Monday, July 29, 2013

Pondering the Past

I recently completed another Coursera course entitled "Archaeology's Dirty Little Secrets" featuring Sue Alcock and a bevy of her graduate students, production crew, other archaeologists, and many other helpers. It was a wonderful experience because it really showed the potential of MOOCs and showcased how even the humanities can be broken down into manageable units with interactive elements. As I mentioned in an earlier post, a large swath of the MOOC landscape seems to be relegated to the hard sciences, computer programming, and math. My hope is that the dearth of humanities courses on MOOC websites is due to a lack of marketing rather than a fear from humanities instructors that the mission and execution of MOOCs is incompatible with the teaching and learning of said humanities. A well executed humanities MOOC such as ADSL foments the same curiosity, interrogation, discussion, deep thinking, and comparative analysis that any great teacher in a classroom could ever hope to foster.

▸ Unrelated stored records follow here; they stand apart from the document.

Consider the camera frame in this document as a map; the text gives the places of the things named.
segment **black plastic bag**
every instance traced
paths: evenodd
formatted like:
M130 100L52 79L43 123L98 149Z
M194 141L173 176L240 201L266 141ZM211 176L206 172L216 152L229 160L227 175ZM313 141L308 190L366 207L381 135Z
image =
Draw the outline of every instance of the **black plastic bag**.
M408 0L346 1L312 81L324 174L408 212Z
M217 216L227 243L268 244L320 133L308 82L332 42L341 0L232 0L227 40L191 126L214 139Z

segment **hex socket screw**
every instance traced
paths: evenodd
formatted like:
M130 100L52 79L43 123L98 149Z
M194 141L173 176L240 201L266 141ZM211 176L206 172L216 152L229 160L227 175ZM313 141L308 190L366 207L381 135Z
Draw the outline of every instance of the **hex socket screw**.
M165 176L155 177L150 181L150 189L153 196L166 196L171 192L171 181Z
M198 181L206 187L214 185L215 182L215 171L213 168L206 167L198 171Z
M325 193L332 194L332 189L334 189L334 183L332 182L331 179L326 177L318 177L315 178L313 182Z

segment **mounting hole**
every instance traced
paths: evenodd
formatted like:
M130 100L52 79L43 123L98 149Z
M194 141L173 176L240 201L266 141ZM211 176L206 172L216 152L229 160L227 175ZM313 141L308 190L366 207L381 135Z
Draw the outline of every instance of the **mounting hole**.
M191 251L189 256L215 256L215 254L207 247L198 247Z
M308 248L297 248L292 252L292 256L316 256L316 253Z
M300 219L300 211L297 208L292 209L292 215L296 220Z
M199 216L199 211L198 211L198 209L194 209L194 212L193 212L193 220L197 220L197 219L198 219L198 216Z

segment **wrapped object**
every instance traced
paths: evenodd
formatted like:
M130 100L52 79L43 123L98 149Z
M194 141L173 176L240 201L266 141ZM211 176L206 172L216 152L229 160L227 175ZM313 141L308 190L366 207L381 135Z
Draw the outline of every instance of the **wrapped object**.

We talked a lot about context. Context gives meaning to things; a piece of pottery found in isolation means nothing, but with its surroundings it gains new meaning. I think this idea of context is important in our increasingly fragmented and decontextualized world. Standardized tests increasingly demand mastery of diverse scintillae of facts; teachers are increasingly told to teach more with less time, so that a triage of information occurs where only those facts most essential for the test are saved and anything else is left on the cutting floor. Marketers ask us to choose product A or B without explaining why it matters in the first place. All around us, our collective forest is disappearing and, not only do we not see the trees, we only see the single leaf that someone else told us was important.

People tend to look forward for improvement and innovation. Yet this is only half of the work. Without investigating the past, how and why do we improve and innovate? From what insufficient past must we create a more sufficient future? As George Santayana has written:
Progress, far from consisting in change, depends on retentiveness. When change is absolute there remains no being to improve and no direction is set for possible improvement: and when experience is not retained, as among savages, infancy is perpetual. Those who cannot remember the past are condemned to repeat it.
Context allows us to progress. It is my hope that, as we push forward into the brave new world of tech integration, streamlined processes, big data, and super-specialized knowledge, we don't lose sight of the arc of history. Though the MOOC I took was essentially a beginner's guide to archaeology, it has reinvigorated in me, and I hope in many others, the larger import of context in our daily lives.